* [About this task]:
Whenever a line in the entries below contains "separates", copy that line.

* [Data for the task]:

+===+

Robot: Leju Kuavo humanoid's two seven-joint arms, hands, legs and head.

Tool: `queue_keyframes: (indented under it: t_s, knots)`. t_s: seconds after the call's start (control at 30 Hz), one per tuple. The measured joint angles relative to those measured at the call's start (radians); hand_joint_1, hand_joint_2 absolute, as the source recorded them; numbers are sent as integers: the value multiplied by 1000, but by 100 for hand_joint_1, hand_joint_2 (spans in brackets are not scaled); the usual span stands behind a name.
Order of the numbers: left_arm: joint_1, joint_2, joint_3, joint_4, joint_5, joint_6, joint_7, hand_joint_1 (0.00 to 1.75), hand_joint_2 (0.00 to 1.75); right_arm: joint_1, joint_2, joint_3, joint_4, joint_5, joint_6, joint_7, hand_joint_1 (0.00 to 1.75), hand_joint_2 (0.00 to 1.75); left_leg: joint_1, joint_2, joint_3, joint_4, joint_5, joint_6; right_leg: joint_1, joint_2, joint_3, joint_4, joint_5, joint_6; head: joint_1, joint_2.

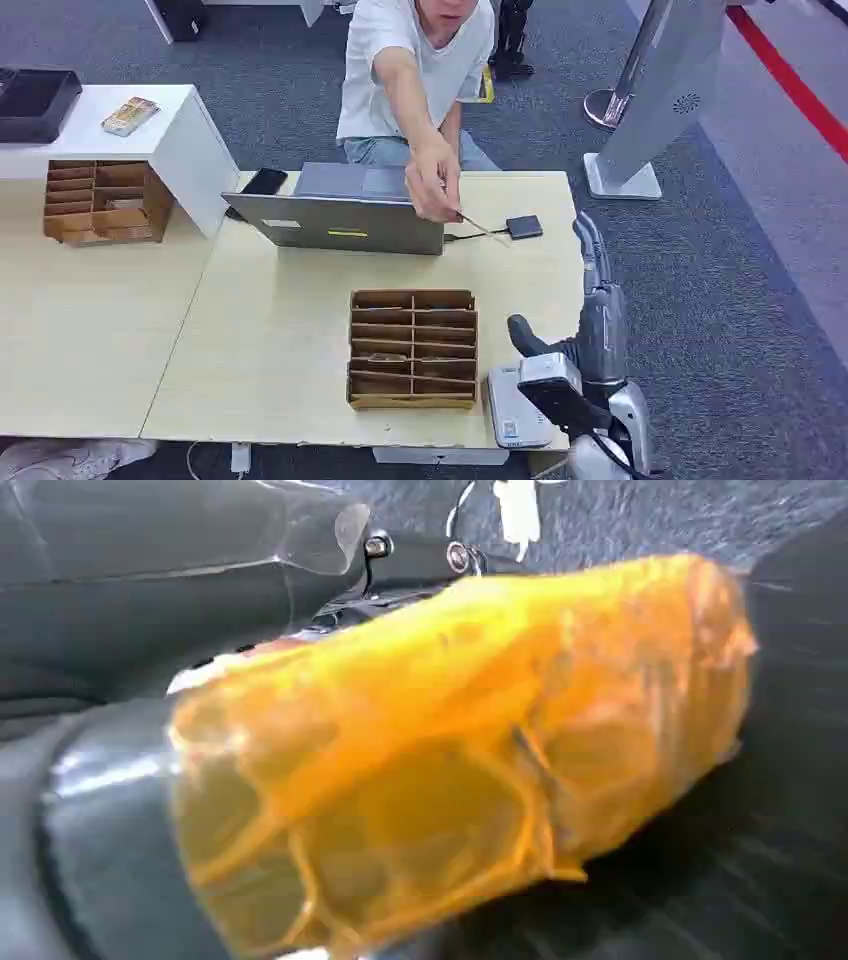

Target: Pass the card to the sensor for recognition and then transmit it.

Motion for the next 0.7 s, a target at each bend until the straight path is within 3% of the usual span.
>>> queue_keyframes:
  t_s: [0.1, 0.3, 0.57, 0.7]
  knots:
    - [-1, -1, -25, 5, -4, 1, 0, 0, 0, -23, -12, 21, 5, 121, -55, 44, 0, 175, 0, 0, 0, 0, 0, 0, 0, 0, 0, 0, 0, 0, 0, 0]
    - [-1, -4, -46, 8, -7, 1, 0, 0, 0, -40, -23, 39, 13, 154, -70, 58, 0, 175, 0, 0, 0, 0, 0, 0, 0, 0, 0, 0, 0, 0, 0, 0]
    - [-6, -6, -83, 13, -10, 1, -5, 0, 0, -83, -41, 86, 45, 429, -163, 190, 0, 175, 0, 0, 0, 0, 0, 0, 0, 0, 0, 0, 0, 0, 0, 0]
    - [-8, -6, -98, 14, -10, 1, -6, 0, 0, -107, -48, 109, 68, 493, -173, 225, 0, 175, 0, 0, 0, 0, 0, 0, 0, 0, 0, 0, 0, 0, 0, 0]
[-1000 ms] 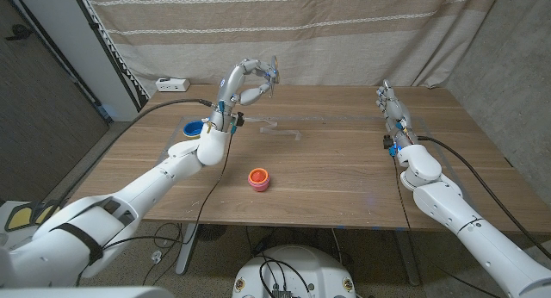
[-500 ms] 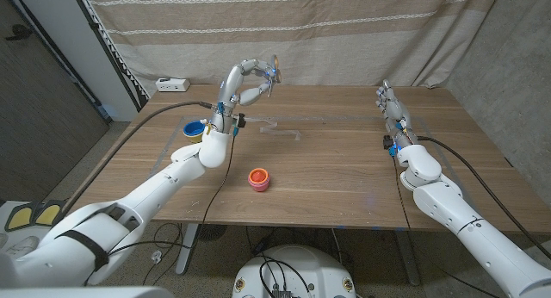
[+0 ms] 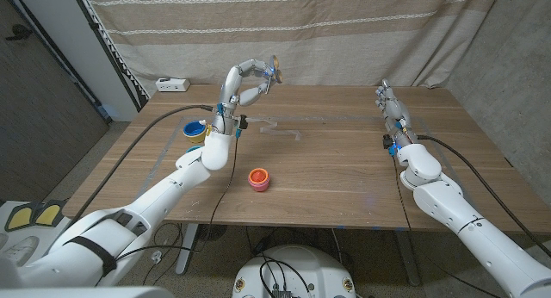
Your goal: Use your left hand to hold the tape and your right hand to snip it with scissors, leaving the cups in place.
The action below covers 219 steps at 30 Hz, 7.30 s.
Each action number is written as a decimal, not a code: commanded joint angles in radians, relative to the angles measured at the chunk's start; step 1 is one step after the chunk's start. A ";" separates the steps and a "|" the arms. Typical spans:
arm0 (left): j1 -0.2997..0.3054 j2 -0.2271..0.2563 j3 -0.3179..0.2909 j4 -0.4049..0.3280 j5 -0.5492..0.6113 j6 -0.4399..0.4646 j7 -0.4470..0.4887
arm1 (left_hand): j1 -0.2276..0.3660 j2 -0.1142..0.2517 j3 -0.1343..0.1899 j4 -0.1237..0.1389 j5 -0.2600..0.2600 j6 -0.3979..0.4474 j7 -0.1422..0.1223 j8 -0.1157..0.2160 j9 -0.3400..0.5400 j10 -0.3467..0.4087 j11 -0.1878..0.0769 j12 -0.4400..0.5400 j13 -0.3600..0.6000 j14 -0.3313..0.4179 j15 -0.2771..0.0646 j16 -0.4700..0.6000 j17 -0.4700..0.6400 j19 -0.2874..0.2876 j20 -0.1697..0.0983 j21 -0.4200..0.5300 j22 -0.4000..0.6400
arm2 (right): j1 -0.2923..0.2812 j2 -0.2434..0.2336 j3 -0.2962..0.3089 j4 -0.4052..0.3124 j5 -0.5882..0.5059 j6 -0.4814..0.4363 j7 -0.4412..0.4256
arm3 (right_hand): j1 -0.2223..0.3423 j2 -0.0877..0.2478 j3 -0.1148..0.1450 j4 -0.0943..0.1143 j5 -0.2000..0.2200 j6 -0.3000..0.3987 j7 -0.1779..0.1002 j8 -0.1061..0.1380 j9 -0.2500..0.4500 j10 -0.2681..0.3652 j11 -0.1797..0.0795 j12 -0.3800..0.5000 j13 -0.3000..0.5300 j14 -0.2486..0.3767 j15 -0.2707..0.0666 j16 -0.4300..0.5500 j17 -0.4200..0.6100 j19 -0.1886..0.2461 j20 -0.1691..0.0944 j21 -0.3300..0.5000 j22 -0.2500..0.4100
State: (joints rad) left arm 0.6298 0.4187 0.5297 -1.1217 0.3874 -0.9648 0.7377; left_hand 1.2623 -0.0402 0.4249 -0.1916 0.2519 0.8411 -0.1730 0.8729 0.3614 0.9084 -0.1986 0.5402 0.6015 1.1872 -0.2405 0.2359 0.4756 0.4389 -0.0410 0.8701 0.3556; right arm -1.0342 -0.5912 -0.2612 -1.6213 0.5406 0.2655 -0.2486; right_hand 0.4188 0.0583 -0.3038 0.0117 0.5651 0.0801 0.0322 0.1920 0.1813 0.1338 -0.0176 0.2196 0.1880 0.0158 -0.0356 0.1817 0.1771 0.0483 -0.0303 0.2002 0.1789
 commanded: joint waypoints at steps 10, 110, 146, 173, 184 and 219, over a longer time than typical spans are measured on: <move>0.024 -0.060 -0.055 0.029 -0.122 -0.066 -0.166 | 0.002 0.009 0.061 0.049 -0.001 0.016 0.003 0.001 -0.002 0.063 0.006 0.036 0.025 0.015 -0.001 -0.009 0.000 -0.004 -0.150 0.012 -0.006 | -0.005 -0.011 0.005 -0.029 -0.009 -0.023 -0.015 | 0.003 0.005 0.000 -0.006 -0.001 -0.003 -0.002 0.002 0.004 -0.004 -0.002 0.002 0.003 0.001 -0.039 0.001 0.002 0.003 -0.004 -0.002 0.002; 0.162 -0.088 -0.135 -0.250 -1.184 0.381 -0.978 | -0.001 -0.001 0.071 0.051 -0.006 0.035 0.024 -0.039 -0.074 0.080 0.004 0.008 0.015 0.035 -0.002 -0.029 -0.023 -0.001 -0.146 0.056 -0.068 | -0.004 -0.023 0.011 -0.057 -0.013 -0.045 -0.019 | 0.004 0.008 0.000 -0.008 -0.002 -0.006 -0.002 0.001 0.004 -0.007 -0.001 0.001 0.003 0.002 -0.039 0.002 0.002 0.006 -0.005 -0.002 0.002; 0.177 -0.108 -0.197 -0.293 -1.448 0.632 -1.181 | -0.004 0.000 0.073 0.054 -0.007 0.028 0.031 -0.046 -0.080 0.078 0.002 0.000 0.018 0.037 -0.002 -0.030 -0.030 0.001 -0.143 0.073 -0.088 | -0.012 -0.026 0.010 -0.065 -0.013 -0.052 -0.019 | 0.005 0.009 0.001 -0.009 -0.003 -0.009 -0.001 0.001 0.004 -0.009 -0.001 0.001 0.003 0.002 -0.040 0.002 0.002 0.006 -0.005 -0.002 0.002; 0.184 -0.095 -0.216 -0.311 -1.487 0.738 -1.184 | -0.006 0.002 0.075 0.055 -0.010 0.024 0.030 -0.047 -0.077 0.076 0.001 -0.003 0.023 0.037 -0.002 -0.031 -0.035 -0.001 -0.141 0.081 -0.103 | 0.006 -0.016 -0.011 -0.037 -0.029 -0.028 0.002 | 0.008 0.012 0.002 -0.011 -0.004 -0.016 -0.018 -0.001 0.004 -0.017 -0.023 -0.001 0.003 -0.003 -0.055 0.000 0.002 0.000 -0.002 -0.004 0.002; 0.181 -0.084 -0.221 -0.311 -1.518 0.797 -1.202 | -0.007 0.003 0.075 0.055 -0.011 0.020 0.033 -0.047 -0.073 0.075 0.000 -0.004 0.025 0.036 -0.002 -0.032 -0.036 -0.003 -0.140 0.084 -0.110 | -0.009 -0.038 0.002 -0.053 -0.020 -0.041 0.008 | 0.010 0.012 0.002 -0.013 -0.005 -0.013 -0.027 0.002 0.004 -0.019 -0.029 -0.001 0.004 -0.006 -0.051 0.000 0.002 0.006 0.045 -0.002 0.002; 0.161 -0.075 -0.222 -0.287 -1.549 0.889 -1.220 | -0.005 0.005 0.079 0.053 -0.012 0.010 0.030 -0.050 -0.066 0.067 -0.002 -0.010 0.030 0.032 -0.003 -0.031 -0.039 -0.010 -0.137 0.092 -0.130 | -0.035 -0.067 0.020 -0.097 -0.031 -0.027 0.024 | 0.017 0.018 0.005 -0.018 -0.009 0.166 -0.071 0.059 0.012 0.015 -0.010 0.017 0.007 -0.002 -0.043 0.002 0.002 0.010 0.050 -0.002 0.002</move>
State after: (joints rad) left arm 0.8175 0.3440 0.3013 -1.4428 -1.1536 -0.1060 -0.4531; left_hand 1.2507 -0.0412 0.4427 -0.1954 0.2382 0.8532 -0.1430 0.8229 0.2918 0.9229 -0.2125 0.5247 0.6020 1.2203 -0.2390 0.2054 0.4356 0.4337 -0.0465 0.9553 0.2238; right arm -1.0650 -0.6500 -0.2452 -1.7055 0.5196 0.2357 -0.2271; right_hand 0.4307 0.0702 -0.2975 0.0014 0.5575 0.2307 -0.0359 0.2442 0.1888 0.1431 -0.0231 0.2267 0.1933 0.0122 -0.0322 0.1817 0.1771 0.0573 0.0248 0.1960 0.1789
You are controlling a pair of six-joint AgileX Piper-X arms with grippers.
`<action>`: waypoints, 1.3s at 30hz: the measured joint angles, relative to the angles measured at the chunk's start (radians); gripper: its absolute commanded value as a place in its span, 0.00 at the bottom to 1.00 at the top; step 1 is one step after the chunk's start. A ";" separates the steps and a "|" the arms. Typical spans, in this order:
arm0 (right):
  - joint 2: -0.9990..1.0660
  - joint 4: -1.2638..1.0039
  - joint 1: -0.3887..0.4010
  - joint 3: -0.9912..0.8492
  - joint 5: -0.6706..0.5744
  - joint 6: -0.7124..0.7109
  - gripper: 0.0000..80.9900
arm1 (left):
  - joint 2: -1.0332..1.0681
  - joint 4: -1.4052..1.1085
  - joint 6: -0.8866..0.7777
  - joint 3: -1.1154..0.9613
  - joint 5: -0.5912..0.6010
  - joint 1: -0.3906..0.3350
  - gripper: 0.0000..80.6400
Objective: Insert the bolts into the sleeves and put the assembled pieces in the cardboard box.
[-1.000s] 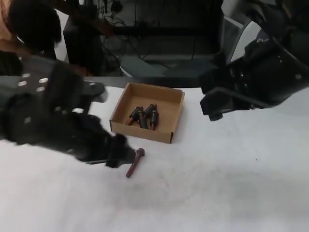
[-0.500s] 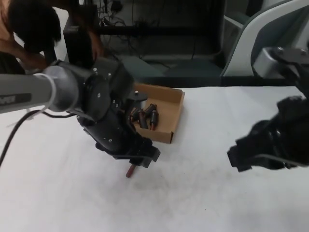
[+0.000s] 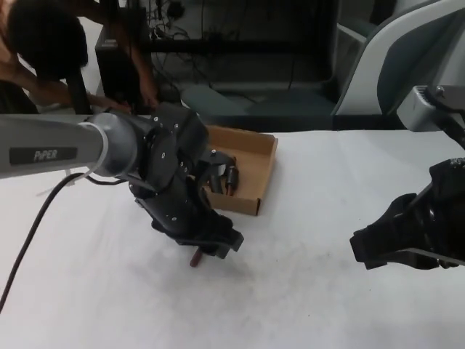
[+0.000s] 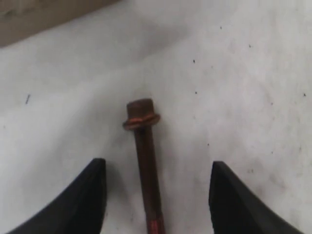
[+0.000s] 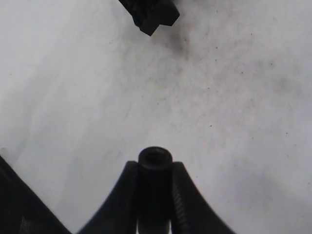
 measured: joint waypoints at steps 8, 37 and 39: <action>0.000 0.000 0.000 0.000 0.000 0.000 0.01 | 0.030 -0.018 0.000 -0.029 0.000 0.000 0.77; 0.000 -0.001 0.000 0.000 0.000 0.000 0.01 | 0.058 0.108 0.023 -0.086 -0.062 0.000 0.13; 0.000 -0.001 0.000 0.000 0.000 0.000 0.01 | 0.058 0.110 0.025 -0.086 -0.064 0.000 0.02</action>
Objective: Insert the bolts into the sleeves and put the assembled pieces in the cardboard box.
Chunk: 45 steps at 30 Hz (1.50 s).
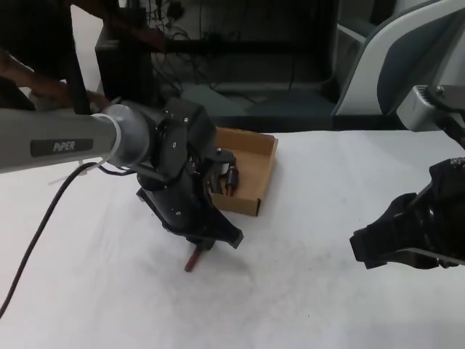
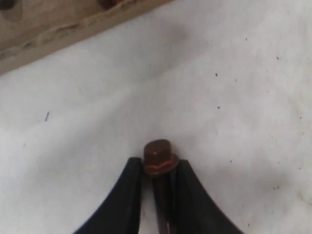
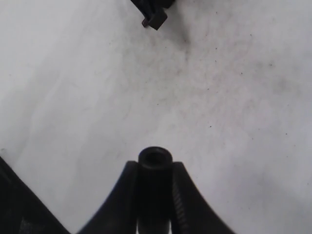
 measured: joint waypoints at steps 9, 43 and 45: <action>0.000 0.000 0.000 0.000 0.000 0.000 0.01 | -0.013 0.031 -0.025 0.000 -0.004 0.000 0.02; 0.079 -0.828 0.074 0.221 -0.227 0.000 0.01 | -0.809 -0.601 -0.371 0.446 0.540 0.148 0.02; 0.108 -0.878 0.087 0.221 -0.239 0.010 0.01 | -0.809 -0.632 -0.378 0.454 0.565 0.148 0.02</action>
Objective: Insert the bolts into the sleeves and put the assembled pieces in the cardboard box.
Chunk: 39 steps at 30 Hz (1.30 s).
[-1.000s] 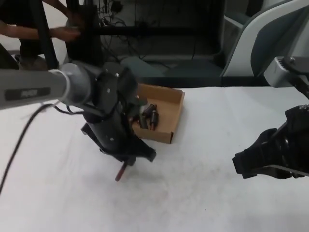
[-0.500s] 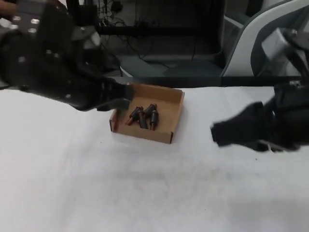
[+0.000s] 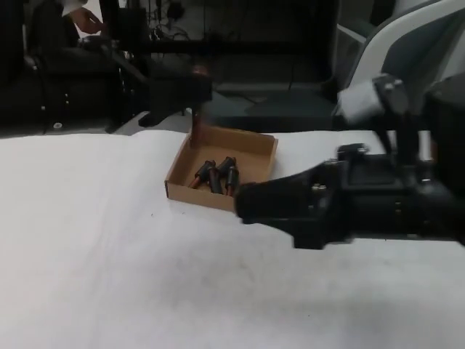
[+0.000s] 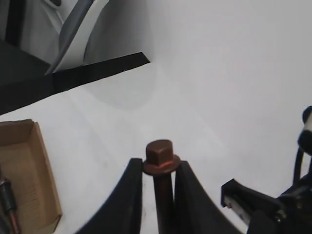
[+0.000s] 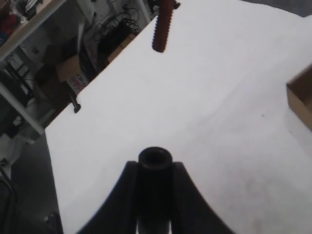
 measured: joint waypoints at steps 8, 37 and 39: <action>0.123 -0.267 0.031 0.000 -0.016 0.137 0.01 | 0.000 -0.057 -0.006 0.007 0.099 0.000 0.02; 0.133 -0.343 0.031 -0.005 0.033 0.155 0.01 | 0.000 -0.080 -0.030 0.007 0.109 0.000 0.02; 0.133 -0.345 0.031 -0.012 0.033 0.155 0.01 | 0.000 -0.080 -0.038 0.007 0.109 0.000 0.02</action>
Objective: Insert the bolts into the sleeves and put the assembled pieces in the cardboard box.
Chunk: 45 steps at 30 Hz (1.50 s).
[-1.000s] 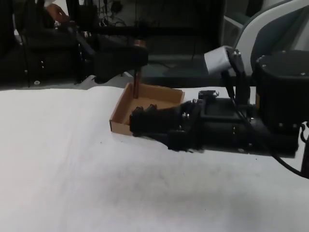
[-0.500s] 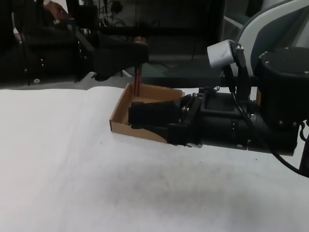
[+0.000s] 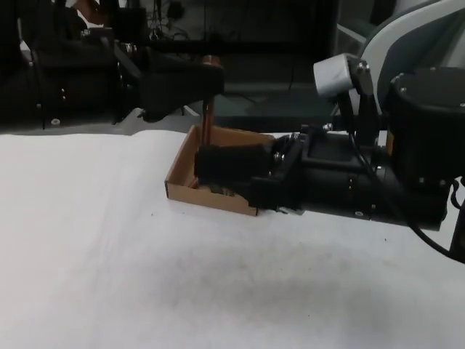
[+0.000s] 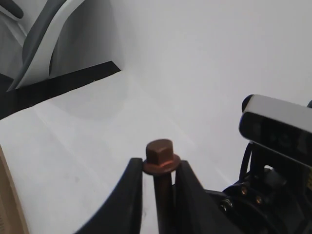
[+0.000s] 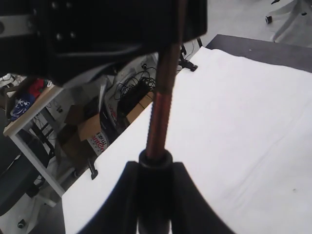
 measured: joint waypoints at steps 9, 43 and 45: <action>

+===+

* [Result]:
Each action number is written as a decimal, not a code: commanded joint angles in radians, relative to the angles measured at the chunk's start; step 1 is one step after the chunk's start. A ";" separates the steps and a "|" the arms. Typical spans:
`<action>`: waypoints, 1.3s at 30hz: the measured joint angles, relative to the angles measured at the chunk's start (radians); gripper: its absolute commanded value as a place in its span, 0.00 at the bottom to 1.00 at the top; step 1 is one step after the chunk's start. A ";" separates the steps and a "|" the arms. Typical spans, in this order:

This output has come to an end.